A doctor and specialist from the hospital explained about fatty liver disease. Fatty liver disease means you have extra fat in your liver. You might hear your doctor call it hepatic steatosis.
Alcoholism is very common with many of our clients. We find it very distressing to see how the symptoms of alcohol cause such destruction to the body.
Heavy drinking makes you more likely to get fatty liver disease. Over time, too much alcohol leads to a build-up of fat inside your liver cells. This makes it harder for your liver to work.
However a person can get fatty liver disease even if they don’t drink a lot of alcohol. Fatty liver disease is large contributor to the mortality rates of the world. The mortality rate of someone who “bleeds out” when a liver ruptures is 50-70% there is usually no symptoms before this. The scanner is a way to highlight problems and potentially save a life when there is no other way to diagnose it effectively. They were awarded money to buy a mobile liver scanner. Hopefully this scanner will be in use and will be taken to Swanswell, which is our local drug and alcohol rehabilitation service.

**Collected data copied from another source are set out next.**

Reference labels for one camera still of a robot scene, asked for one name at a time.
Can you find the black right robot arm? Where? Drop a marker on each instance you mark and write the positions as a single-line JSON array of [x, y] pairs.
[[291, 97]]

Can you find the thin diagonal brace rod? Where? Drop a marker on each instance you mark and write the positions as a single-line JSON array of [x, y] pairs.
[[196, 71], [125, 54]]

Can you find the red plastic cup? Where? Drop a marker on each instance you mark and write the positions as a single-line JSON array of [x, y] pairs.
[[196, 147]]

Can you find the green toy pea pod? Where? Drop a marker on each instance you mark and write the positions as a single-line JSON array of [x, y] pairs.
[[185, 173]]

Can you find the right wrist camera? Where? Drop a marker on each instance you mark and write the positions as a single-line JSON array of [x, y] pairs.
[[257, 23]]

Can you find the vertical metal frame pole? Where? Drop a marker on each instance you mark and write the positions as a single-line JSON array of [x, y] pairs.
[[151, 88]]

It is so difficult to see some of our clients deteriorate due to alcohol abuse, the colour of their skin, their eyes turning yellow and sometimes they do not engage with services to help them stop drinking. Alcohol is the only addictive substance that can actually kill through Delirium Tremens (DT’s). If the symptoms go untreated, 10% to 15% of these patients progress to withdrawal seizures. Delirium tremens is the last stage of alcohol withdrawal; it occurs in 5% to 10% of alcohol-dependent individuals, with a mortality rate of 5% to 15% when left untreated. A heavy drinker must never stop immediately; it must be achieved through care and guidance from professionals.
Some of our volunteers spent a day collecting money at Sainsbury’s this week. The public were very generous and interested in the work we are doing. One of our volunteers even took the afternoon off work to support us. Meryl is constantly humbled by the support and dedication the volunteers give to the Soup Kitchen and the clients we help.
Fundraising is very important for us to continue with our work, expansion and enabling us to train our volunteers and give our clients the best possible support we can. Greenham Trust are still match funding £1 for £1 any donations that go through The Good Exchange to our project. If you are a UK taxpayer Gift Aid on top can make a donation of £25 be worth to us £56.25. Gift Aid is 25p in every £1 donated.
Our Amazon Wish list is still on our website, we update it regularly to show items we need. However items can be dropped off at the hall between 4.30-5.30pm. At the moment we are in desperate need of Lycra type boxer shorts SMALL, MEDIUM and LARGE. We struggled this week to honour requests. You can contact us through firstname.lastname@example.org if you would like to make other donation drop off arrangements. Thank you.
This week we have seen some people with positive stories and positive futures if they chose to continue on the path they are on. We will be there as a safety net should they fall. The Soup Kitchen is a happy place, which rarely has an incident that needs intervention. People who come every week enjoy the friendships and banter. It is the main social event of some people’s week.